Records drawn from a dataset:
========================================================================

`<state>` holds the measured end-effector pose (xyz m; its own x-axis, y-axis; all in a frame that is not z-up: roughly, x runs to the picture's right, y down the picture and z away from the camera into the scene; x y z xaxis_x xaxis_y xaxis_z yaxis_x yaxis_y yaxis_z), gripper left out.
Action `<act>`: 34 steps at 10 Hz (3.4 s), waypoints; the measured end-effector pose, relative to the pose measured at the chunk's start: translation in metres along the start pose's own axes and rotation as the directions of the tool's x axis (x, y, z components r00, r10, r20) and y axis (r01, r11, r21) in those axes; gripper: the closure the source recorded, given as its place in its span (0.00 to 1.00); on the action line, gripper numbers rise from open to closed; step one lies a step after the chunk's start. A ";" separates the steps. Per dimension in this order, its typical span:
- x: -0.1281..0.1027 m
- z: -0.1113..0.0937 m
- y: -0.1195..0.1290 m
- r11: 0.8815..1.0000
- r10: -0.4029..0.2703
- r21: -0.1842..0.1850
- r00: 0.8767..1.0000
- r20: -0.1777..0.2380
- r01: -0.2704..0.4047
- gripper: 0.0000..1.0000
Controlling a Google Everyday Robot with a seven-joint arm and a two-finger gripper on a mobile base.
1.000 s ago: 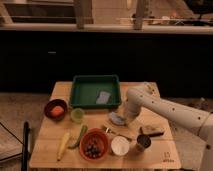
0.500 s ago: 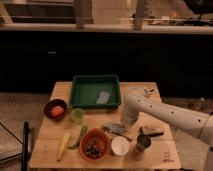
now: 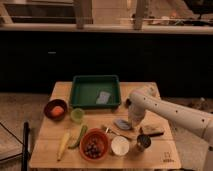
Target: Wipe table surface with towel
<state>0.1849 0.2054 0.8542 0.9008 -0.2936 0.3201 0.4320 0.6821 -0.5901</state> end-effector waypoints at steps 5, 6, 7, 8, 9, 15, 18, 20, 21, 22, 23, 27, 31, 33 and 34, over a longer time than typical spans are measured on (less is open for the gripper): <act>0.012 -0.008 -0.036 0.998 0.044 0.054 0.999 -0.027 -0.043 1.00; -0.014 -0.009 -0.049 0.998 -0.009 0.064 1.000 -0.015 0.010 1.00; -0.034 -0.010 -0.053 0.995 -0.067 0.068 0.998 0.000 0.067 1.00; -0.042 -0.010 -0.051 0.993 -0.094 0.070 0.996 0.005 0.094 1.00; -0.050 -0.010 -0.044 0.990 -0.123 0.068 0.992 0.014 0.122 1.00; -0.030 0.001 0.009 0.993 -0.120 -0.007 0.993 0.019 0.120 1.00; -0.005 0.004 0.003 0.998 -0.053 -0.021 0.999 -0.007 0.053 1.00; 0.021 0.006 -0.016 1.000 0.008 -0.013 1.000 -0.027 -0.009 1.00; 0.027 0.007 -0.030 1.000 0.030 -0.004 0.999 -0.038 -0.030 1.00; 0.027 0.006 -0.042 0.999 0.038 0.006 0.998 -0.046 -0.038 1.00; 0.022 0.006 -0.047 0.999 0.032 0.014 0.998 -0.047 -0.032 1.00; -0.039 0.007 -0.062 0.995 -0.097 0.025 0.995 -0.020 0.097 1.00; -0.073 0.012 -0.034 0.983 -0.185 0.010 0.983 0.015 0.185 1.00; -0.061 0.014 -0.021 0.987 -0.161 0.002 0.987 0.025 0.161 1.00; -0.047 0.014 -0.012 0.991 -0.137 -0.005 0.990 0.025 0.137 1.00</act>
<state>0.1369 0.2203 0.8572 0.8317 -0.3675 0.4161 0.5516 0.6318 -0.5446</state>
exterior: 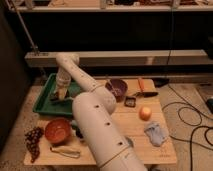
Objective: Wipe tray with eraser
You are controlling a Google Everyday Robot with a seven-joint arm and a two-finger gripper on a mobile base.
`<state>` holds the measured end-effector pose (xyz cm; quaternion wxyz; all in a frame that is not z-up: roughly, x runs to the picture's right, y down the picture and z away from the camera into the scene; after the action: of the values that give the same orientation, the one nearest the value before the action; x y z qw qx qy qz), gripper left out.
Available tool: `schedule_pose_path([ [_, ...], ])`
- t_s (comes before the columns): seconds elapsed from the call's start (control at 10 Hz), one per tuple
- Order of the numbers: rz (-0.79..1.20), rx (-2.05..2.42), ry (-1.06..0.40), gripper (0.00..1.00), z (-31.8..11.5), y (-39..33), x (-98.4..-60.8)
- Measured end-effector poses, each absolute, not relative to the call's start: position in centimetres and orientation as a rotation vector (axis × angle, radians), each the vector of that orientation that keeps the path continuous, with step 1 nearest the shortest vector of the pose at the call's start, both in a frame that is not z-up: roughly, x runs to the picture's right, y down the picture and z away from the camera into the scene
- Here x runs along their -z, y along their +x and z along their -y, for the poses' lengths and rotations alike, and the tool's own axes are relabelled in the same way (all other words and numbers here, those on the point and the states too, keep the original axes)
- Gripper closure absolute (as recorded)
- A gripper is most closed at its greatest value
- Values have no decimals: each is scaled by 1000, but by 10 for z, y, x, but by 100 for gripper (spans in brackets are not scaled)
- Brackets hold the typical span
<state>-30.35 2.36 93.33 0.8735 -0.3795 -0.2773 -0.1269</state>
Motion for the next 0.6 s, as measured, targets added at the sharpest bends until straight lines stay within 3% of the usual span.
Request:
schedule_pose_path([
  [0.6, 652, 343, -853, 100, -82, -307, -900],
])
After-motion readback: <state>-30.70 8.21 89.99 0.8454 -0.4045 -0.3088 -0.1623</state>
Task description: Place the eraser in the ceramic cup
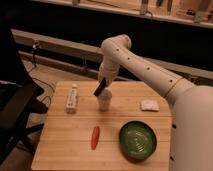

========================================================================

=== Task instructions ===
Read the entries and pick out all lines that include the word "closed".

=== Result of the task ===
Action `<act>`: 34 steps at 10 Hz (3.4 s), waypoints; the measured end-effector pose, relative to the pose measured at the chunk's start: translation in metres along the start pose's own axes and rotation as the directions of the tool's x axis (x, y, z components r00, r10, r20) and y axis (r01, r11, r21) in those axes; gripper: the closure the source recorded, given as its place in its span (0.00 to 1.00); on the action line, gripper numbers rise from open to closed; step one lies a step after the chunk's start. A ";" separates the steps. Per dimension in this order, its typical span:
- A gripper is most closed at its greatest value

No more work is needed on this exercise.